UNDP and partners have announced the winners of the 10th Equator Prize, recognizing 22 local and indigenous communities from across the world showcasing innovative, nature-based solutions for tackling climate change, environment, and poverty challenges. The winners will be honoured at a celebratory gala on 24 September in New York.
Nigeria’s own, food wrap Non-Governmental Organisation, Environmental Management and Development Trust (EMADET) is among the 22 outstanding winners. The organisation promotes the production of leaf to wrap local foods consequently reducing the growing trend of using plastic-based materials for packaging. EMADET supports a dynamic network of women promoting cocoa agroforestry and the production of the so-called miracle fruit as a plastic alternative for local markets in southwestern Nigeria.
This is the first time the Equator Prize has been awarded to groups from Guinea-Bissau, as well as to indigenous communities in Australia and the United States. Winners are also based in Benin, Brazil, Cameroon, Ecuador, India, Indonesia, Kenya, Micronesia, Pakistan, Peru, Tanzania and Vanuatu.
UNDP Administrator, Achim Steiner stated, “Every day, thousands of local communities and indigenous peoples around the world are quietly implementing innovative nature-based solutions to mitigate and adapt to climate change. The Equator Prize is both a recognition of their exceptional ideas and a way to showcase the power of people and grassroots communities to bring about real change.”
The winners were selected from a pool of 847 nominations across 127 countries by an independent Technical Advisory Committee of internationally renowned experts. The four-stage selection process emphasized community-based approaches that provide a blueprint for replication and scaling solutions to address our climate crisis.
The Equator Prize recognizes innovative initiatives from local communities and indigenous people who demonstrate exceptional achievements in the areas of nature-based actions that address climate change mitigation, adaptation, and advance local sustainable development.

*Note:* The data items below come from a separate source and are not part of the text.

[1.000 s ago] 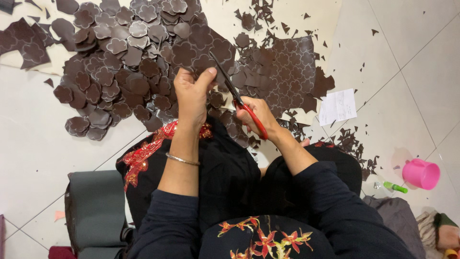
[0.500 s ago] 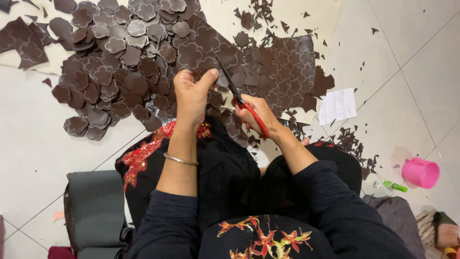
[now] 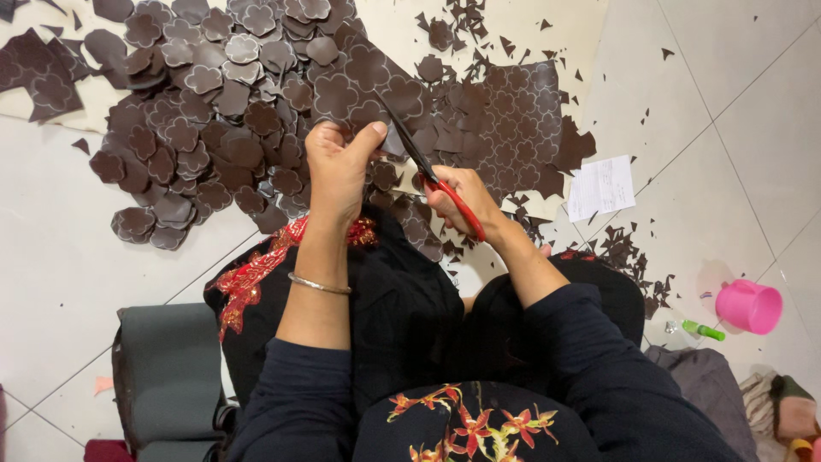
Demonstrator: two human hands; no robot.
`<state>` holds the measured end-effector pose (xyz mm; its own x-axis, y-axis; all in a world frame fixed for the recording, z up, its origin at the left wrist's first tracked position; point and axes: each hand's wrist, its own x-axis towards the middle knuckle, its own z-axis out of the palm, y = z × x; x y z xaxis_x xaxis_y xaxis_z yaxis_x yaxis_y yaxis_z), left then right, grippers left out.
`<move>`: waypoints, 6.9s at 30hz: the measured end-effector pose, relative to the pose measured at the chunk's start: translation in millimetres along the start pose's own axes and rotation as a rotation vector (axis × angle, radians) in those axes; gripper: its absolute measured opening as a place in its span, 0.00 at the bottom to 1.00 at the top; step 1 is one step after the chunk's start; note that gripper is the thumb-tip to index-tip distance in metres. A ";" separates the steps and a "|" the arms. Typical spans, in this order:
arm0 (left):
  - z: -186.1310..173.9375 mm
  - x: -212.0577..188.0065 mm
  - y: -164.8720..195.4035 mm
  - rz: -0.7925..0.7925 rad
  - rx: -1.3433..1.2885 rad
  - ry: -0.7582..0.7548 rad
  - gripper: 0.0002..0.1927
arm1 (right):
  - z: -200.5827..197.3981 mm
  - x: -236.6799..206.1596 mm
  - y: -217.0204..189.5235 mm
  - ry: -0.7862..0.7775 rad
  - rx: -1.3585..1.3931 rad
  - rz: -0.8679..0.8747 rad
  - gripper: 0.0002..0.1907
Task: The person sits on the floor and uses red-handled scissors to cut flower-shaped pieces from a sheet of dark brown patterned material. They hold the material with one hand and cut along the outlines with the other, placing the finished shapes into a growing pile on the floor.
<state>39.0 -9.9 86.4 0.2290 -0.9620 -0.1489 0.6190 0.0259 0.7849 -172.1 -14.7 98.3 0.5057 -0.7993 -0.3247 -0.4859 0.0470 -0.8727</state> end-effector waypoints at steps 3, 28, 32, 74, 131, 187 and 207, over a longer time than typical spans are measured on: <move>-0.5 -0.1 1.6 -0.018 0.000 -0.002 0.04 | -2.4 -1.1 -0.6 -0.016 0.047 0.029 0.47; -6.3 0.8 9.0 0.033 -0.045 -0.041 0.12 | -11.3 -2.9 -6.7 -0.154 0.087 0.029 0.44; -6.9 -0.2 12.3 0.025 -0.018 -0.071 0.11 | -11.4 -4.0 -8.2 -0.164 0.124 0.062 0.41; -7.8 0.7 24.4 -0.013 0.007 -0.170 0.14 | -24.1 -7.6 -12.5 -0.204 0.190 0.132 0.24; 12.9 -4.0 0.0 0.034 0.064 -0.122 0.28 | -1.2 -5.9 -2.9 -0.162 0.254 0.045 0.49; 2.2 -1.5 -7.0 0.026 0.054 -0.130 0.26 | -9.0 -3.9 11.8 -0.092 0.206 0.114 0.46; 5.7 -1.7 -15.0 -0.395 0.072 -0.123 0.05 | -14.2 4.0 -0.5 0.342 0.554 -0.015 0.06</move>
<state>25.0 -10.2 78.3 -0.1093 -0.9194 -0.3777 0.5860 -0.3665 0.7227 -180.0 -26.4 102.6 0.2095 -0.9437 -0.2560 0.0058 0.2630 -0.9648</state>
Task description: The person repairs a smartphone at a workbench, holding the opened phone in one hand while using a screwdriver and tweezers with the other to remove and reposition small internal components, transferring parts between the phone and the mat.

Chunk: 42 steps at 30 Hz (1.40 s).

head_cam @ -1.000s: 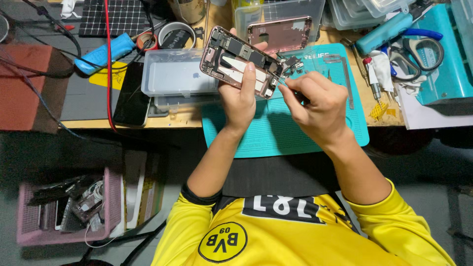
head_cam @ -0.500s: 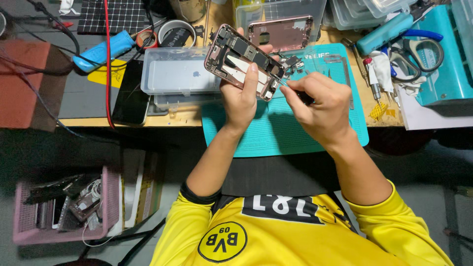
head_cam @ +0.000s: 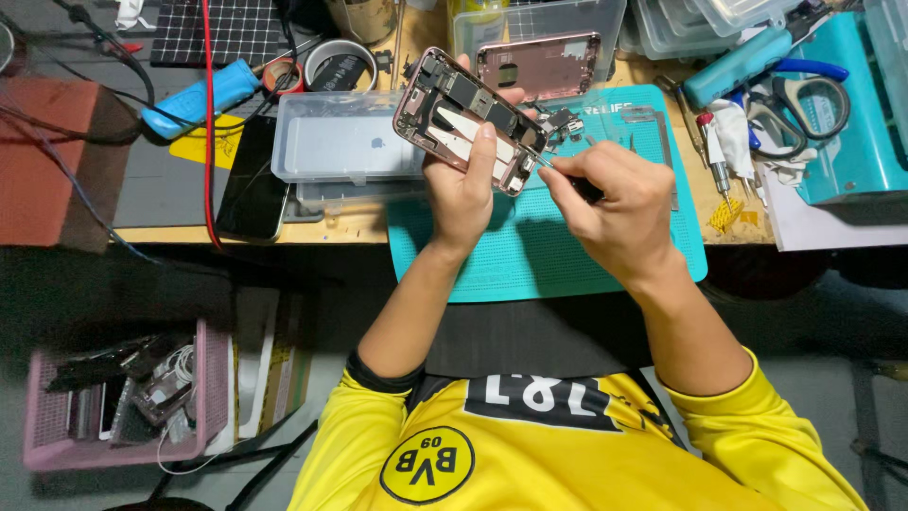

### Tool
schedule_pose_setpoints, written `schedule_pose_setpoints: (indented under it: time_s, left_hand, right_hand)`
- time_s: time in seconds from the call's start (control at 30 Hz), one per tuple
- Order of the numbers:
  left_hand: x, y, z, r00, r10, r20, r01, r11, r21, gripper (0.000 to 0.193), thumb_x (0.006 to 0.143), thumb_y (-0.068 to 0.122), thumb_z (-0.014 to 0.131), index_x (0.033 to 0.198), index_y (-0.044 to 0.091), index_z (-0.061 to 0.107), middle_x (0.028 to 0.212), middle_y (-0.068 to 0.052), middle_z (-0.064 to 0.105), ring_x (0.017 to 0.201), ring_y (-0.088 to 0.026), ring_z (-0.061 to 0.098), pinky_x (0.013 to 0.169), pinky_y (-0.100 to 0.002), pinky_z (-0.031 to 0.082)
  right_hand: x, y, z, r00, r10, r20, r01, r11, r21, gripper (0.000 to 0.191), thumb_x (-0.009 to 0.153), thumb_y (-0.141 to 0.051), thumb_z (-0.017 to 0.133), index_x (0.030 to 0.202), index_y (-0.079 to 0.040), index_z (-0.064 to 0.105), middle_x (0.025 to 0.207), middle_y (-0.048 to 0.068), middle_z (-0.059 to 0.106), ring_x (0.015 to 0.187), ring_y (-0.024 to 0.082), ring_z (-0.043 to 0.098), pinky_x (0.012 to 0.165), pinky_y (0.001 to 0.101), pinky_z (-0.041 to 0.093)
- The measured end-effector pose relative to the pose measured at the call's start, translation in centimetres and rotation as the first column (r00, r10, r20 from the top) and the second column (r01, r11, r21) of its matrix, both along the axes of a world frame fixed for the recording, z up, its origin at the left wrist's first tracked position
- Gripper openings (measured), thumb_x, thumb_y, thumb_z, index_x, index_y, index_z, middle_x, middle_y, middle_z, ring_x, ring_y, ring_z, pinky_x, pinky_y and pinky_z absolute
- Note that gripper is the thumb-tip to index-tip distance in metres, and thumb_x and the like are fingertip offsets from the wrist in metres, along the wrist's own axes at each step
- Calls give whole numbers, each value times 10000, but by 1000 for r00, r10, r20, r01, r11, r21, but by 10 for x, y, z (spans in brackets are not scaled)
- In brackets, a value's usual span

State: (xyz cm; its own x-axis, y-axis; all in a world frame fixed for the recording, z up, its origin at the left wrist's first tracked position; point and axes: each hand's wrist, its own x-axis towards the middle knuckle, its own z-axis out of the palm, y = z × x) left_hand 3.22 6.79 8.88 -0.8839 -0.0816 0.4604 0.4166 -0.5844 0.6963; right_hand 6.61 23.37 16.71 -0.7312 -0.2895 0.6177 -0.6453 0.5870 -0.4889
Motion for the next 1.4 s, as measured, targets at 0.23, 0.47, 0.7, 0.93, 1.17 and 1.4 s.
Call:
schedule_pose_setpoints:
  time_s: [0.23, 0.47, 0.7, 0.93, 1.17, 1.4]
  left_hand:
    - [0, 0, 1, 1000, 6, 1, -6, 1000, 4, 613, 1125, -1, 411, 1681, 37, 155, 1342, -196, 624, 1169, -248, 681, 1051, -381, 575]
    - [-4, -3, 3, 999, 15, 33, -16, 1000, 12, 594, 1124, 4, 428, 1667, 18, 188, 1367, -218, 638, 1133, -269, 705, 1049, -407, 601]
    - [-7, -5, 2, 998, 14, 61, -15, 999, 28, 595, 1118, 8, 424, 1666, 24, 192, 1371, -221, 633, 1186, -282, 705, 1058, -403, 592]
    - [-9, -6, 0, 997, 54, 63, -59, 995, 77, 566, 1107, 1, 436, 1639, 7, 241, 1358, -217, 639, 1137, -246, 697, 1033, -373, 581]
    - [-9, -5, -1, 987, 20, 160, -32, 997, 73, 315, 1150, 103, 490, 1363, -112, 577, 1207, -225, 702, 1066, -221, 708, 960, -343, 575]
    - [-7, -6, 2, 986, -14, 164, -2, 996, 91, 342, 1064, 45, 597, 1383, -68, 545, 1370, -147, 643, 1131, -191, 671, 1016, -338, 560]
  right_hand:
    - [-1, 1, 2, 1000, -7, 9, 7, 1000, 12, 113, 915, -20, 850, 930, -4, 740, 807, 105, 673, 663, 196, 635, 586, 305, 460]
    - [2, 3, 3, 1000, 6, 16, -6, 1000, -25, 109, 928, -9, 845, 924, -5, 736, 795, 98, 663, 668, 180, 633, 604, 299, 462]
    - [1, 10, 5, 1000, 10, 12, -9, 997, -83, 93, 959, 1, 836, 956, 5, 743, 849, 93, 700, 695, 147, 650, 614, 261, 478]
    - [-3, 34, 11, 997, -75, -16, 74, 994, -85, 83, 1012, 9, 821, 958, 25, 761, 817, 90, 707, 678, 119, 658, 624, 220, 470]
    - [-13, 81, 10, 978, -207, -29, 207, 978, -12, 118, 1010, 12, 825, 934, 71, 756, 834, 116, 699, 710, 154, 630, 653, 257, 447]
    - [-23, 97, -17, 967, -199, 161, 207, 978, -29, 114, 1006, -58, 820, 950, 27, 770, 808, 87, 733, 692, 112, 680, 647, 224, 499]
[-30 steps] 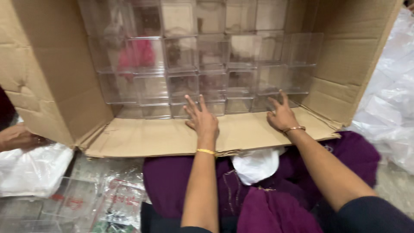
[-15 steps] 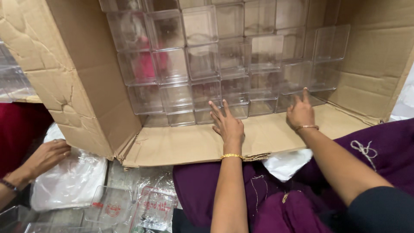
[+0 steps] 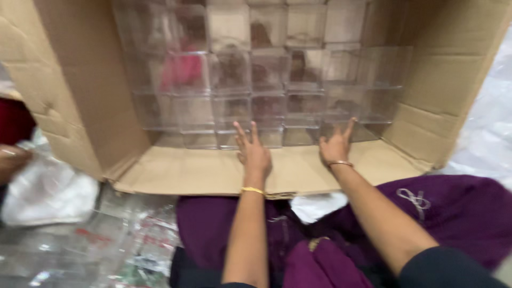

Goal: The person sits on the floor in front of a large cardboard box and pulls clear plastic boxes out of plastic bags one at a time. They place the unpacked boxes into the cardboard box and set the empty bags aside on the floor.

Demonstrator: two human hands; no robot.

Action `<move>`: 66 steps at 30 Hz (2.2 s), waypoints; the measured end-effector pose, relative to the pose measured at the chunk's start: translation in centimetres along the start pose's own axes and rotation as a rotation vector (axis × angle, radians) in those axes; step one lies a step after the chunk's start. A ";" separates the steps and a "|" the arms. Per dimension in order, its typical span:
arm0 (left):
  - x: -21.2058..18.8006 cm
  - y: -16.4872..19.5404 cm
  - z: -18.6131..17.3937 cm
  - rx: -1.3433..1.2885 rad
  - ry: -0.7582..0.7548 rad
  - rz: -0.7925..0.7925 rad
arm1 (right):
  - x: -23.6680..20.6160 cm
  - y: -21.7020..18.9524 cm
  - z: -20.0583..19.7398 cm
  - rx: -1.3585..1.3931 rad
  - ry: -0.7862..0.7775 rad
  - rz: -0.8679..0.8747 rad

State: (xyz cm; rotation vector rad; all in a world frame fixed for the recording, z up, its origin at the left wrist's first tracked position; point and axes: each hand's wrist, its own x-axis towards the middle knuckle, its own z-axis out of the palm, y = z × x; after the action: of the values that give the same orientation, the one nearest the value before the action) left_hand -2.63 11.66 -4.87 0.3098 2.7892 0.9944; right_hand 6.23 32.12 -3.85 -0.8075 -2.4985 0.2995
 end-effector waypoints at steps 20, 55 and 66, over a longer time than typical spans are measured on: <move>-0.4 -2.0 1.5 -0.078 0.235 0.141 | 0.0 2.0 -2.1 0.718 -0.190 0.454; 2.8 -5.4 4.4 -0.083 -0.081 0.041 | -5.2 3.9 -11.8 0.620 -0.370 -0.684; 2.5 -5.2 4.3 -0.099 -0.082 0.039 | -11.8 5.2 -9.9 0.304 -0.587 -0.801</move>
State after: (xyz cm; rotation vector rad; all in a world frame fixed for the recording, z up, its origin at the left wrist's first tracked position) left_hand -4.82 10.92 -11.66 0.3833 2.6603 1.0991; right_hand 22.23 29.80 -1.77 0.4909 -2.9428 0.6642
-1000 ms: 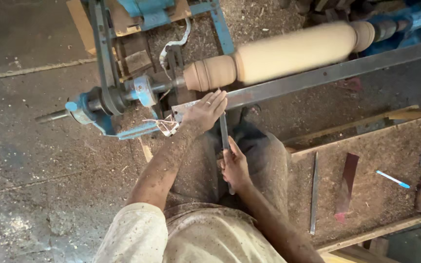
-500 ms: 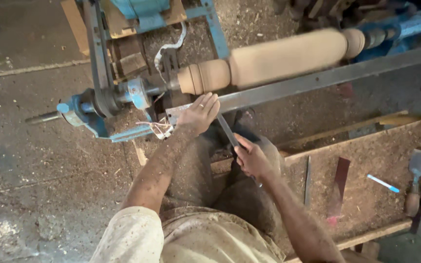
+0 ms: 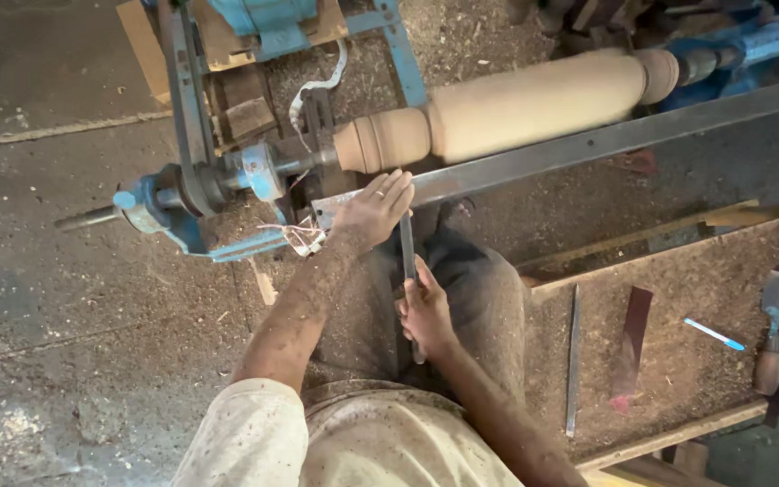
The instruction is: The person uses a chisel to shape a piece of wood mounted on a rotating lathe. They hold the tool against the spinning wood to carve and smooth the surface, creating a decorative turned object.
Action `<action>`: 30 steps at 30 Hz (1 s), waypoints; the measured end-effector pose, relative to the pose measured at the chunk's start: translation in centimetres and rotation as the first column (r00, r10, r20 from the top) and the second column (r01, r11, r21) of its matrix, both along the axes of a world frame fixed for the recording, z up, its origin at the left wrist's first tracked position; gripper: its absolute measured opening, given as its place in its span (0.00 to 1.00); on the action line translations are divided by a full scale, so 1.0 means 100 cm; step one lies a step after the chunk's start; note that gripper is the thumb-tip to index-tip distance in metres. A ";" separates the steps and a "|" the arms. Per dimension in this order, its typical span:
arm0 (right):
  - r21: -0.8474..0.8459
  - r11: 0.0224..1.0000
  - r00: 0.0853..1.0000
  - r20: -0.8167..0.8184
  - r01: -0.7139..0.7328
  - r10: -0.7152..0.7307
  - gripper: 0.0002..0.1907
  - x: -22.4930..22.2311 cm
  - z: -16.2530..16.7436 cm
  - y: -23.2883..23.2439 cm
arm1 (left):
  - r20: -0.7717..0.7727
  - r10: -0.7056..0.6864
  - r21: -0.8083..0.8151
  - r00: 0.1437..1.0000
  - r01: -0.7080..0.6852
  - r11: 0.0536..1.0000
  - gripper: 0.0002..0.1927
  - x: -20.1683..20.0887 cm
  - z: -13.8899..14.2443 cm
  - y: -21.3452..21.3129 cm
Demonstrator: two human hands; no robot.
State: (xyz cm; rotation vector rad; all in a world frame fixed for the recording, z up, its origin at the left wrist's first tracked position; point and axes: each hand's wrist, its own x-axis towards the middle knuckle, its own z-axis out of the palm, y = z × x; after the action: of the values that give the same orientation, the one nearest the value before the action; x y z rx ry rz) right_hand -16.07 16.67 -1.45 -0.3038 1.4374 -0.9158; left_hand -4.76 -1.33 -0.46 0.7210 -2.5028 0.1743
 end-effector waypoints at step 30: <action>0.035 0.981 0.972 -0.136 -0.191 0.194 0.27 -0.050 0.019 -0.016 | 0.062 0.090 -0.073 0.994 -0.085 0.994 0.20 0.000 0.001 0.000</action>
State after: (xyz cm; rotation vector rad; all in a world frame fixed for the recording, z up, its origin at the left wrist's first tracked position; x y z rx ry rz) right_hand -21.03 15.03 0.43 -0.4899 1.5148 -0.7316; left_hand -4.72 -1.31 -0.37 0.8084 -2.5138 0.3202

Winning initiatives are being honoured for their successes to protect, restore, sustainably manage terrestrial and marine ecosystems, thereby helping to mitigate and adapt to climate change and by so doing keep the ecosystems intact, promote local models for climate-smart-food and agricultural production systems.
Equator Prize winners will each receive US$10,000 and the opportunity for two community representatives to join a week-long summit in New York during the 74th United Nations General Assembly. They will be celebrated at the Equator Prize Award Ceremony on 24 September 2019, at the Town Hall theatre in Midtown Manhattan, featuring celebrities, government and UN officials, civil society, and the media. The winners will join a network of 223 communities from 78 countries that have received the Equator Prize since its inception in 2002.
The Equator Prize has been supported by former Heads of State Gro Harlem Brundtland and Oscar Arias, Nobel Prize winners Al Gore and Elinor Ostrom, thought leaders Jane Goodall and Jeffrey Sachs, indigenous rights leader Vicky Tauli-Corpuz, philanthropists Richard Branson and Ted Turner, and celebrities Edward Norton, Alec Baldwin, Gisele Bündchen, and many more. Partners of the Equator Initiative include the governments of Germany, Norway, and Sweden, as well as Conservation International, the Convention on Biological Diversity, EcoAgriculture Partners, Fordham University, the International Union for Conservation of Nature, The Nature Conservancy, PCI Media Impact, Rainforest Foundation Norway, Rare, UN Environment, UNDP, UN Foundation, USAID, WWF, and the Wildlife Conservation Society.